PROVIDED INFORMATION
=== Begin Enclosure ===
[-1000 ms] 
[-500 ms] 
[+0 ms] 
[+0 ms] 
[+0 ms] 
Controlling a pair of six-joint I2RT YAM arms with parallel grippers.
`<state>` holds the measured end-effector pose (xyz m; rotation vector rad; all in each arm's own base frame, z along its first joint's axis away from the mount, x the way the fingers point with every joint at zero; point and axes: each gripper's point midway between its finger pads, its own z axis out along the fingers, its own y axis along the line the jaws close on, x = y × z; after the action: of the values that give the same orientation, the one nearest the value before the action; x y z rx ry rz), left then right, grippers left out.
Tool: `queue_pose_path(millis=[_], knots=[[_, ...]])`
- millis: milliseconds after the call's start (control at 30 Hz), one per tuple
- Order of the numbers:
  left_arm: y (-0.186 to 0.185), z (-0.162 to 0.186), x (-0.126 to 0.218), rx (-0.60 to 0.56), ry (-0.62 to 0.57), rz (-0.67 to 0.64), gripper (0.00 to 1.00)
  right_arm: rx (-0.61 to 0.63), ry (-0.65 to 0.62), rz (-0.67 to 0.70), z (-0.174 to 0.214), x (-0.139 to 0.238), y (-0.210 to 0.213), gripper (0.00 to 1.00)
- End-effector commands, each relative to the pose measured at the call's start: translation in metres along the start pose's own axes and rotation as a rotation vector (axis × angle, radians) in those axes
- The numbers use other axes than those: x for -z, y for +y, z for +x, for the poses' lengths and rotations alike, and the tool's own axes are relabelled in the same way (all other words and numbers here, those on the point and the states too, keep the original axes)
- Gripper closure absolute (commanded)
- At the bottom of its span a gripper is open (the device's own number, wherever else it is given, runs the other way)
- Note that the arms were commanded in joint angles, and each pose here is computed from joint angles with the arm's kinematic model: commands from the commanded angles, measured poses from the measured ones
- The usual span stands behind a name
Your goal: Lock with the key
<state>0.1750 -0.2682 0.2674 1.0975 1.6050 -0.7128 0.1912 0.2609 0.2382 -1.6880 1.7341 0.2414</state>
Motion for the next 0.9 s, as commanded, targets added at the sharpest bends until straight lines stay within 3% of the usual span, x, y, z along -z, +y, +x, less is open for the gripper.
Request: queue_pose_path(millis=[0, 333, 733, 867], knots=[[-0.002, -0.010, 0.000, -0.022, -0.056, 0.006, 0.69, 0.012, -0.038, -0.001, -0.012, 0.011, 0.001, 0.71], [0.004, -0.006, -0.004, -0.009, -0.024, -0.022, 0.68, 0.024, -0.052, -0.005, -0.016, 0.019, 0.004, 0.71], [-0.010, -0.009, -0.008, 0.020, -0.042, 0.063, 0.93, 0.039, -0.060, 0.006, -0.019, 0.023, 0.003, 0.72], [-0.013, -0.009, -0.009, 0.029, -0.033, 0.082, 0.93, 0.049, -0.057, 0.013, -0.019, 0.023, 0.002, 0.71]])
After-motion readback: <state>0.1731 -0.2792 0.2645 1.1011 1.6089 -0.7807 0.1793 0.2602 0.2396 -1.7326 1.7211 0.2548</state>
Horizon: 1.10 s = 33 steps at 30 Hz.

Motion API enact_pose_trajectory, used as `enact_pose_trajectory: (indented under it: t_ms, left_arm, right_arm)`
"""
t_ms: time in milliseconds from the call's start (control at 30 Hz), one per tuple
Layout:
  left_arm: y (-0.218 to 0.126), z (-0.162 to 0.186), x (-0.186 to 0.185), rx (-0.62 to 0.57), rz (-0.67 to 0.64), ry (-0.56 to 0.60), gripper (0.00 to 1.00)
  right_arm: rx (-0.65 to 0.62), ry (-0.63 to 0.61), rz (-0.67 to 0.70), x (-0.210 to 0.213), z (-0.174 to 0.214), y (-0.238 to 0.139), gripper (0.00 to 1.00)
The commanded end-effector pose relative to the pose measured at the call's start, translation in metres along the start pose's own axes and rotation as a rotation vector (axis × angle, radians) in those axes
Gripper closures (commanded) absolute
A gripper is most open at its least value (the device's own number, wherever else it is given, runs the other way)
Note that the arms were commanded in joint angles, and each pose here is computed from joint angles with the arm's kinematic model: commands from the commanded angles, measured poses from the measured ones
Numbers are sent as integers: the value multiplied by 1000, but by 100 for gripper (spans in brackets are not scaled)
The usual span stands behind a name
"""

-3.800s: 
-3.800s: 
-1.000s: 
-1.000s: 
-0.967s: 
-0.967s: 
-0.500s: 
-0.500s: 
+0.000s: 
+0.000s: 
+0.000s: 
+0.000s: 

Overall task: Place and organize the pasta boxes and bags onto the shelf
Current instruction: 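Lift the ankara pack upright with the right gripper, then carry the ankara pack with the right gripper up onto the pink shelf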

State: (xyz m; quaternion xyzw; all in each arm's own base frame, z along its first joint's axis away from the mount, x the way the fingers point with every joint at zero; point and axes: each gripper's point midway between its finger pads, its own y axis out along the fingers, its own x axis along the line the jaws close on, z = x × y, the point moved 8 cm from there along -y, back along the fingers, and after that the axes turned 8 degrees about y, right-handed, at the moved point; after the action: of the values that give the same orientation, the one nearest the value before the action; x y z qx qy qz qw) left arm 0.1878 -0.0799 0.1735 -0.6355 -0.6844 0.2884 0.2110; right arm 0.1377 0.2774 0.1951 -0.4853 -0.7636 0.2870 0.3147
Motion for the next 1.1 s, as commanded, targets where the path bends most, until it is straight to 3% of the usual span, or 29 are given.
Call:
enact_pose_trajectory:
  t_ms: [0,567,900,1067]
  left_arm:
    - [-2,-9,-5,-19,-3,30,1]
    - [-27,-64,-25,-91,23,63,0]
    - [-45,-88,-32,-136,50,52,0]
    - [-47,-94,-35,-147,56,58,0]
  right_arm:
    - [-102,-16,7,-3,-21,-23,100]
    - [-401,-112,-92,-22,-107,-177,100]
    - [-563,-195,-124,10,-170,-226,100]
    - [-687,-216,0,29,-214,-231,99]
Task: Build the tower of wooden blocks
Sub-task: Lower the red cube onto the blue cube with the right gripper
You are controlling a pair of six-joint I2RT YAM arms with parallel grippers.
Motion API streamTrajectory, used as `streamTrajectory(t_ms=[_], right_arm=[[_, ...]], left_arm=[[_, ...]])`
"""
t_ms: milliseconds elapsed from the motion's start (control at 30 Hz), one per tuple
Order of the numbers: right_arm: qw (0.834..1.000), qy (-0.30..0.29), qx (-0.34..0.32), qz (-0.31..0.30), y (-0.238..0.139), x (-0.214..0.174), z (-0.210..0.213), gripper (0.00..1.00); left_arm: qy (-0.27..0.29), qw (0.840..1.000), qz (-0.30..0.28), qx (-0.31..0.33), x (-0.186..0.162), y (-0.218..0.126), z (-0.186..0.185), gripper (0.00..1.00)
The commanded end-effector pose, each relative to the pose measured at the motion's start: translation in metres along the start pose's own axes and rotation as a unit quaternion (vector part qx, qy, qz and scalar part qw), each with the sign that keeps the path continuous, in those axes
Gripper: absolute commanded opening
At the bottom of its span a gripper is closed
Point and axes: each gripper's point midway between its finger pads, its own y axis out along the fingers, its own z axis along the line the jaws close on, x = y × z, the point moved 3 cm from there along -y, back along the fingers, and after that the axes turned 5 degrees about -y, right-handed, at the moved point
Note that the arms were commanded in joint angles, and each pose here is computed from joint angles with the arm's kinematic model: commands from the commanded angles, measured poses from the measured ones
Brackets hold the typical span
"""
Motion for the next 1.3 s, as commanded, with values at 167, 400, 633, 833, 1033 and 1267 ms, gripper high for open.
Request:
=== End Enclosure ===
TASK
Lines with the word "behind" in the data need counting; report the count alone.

TASK RESULT
2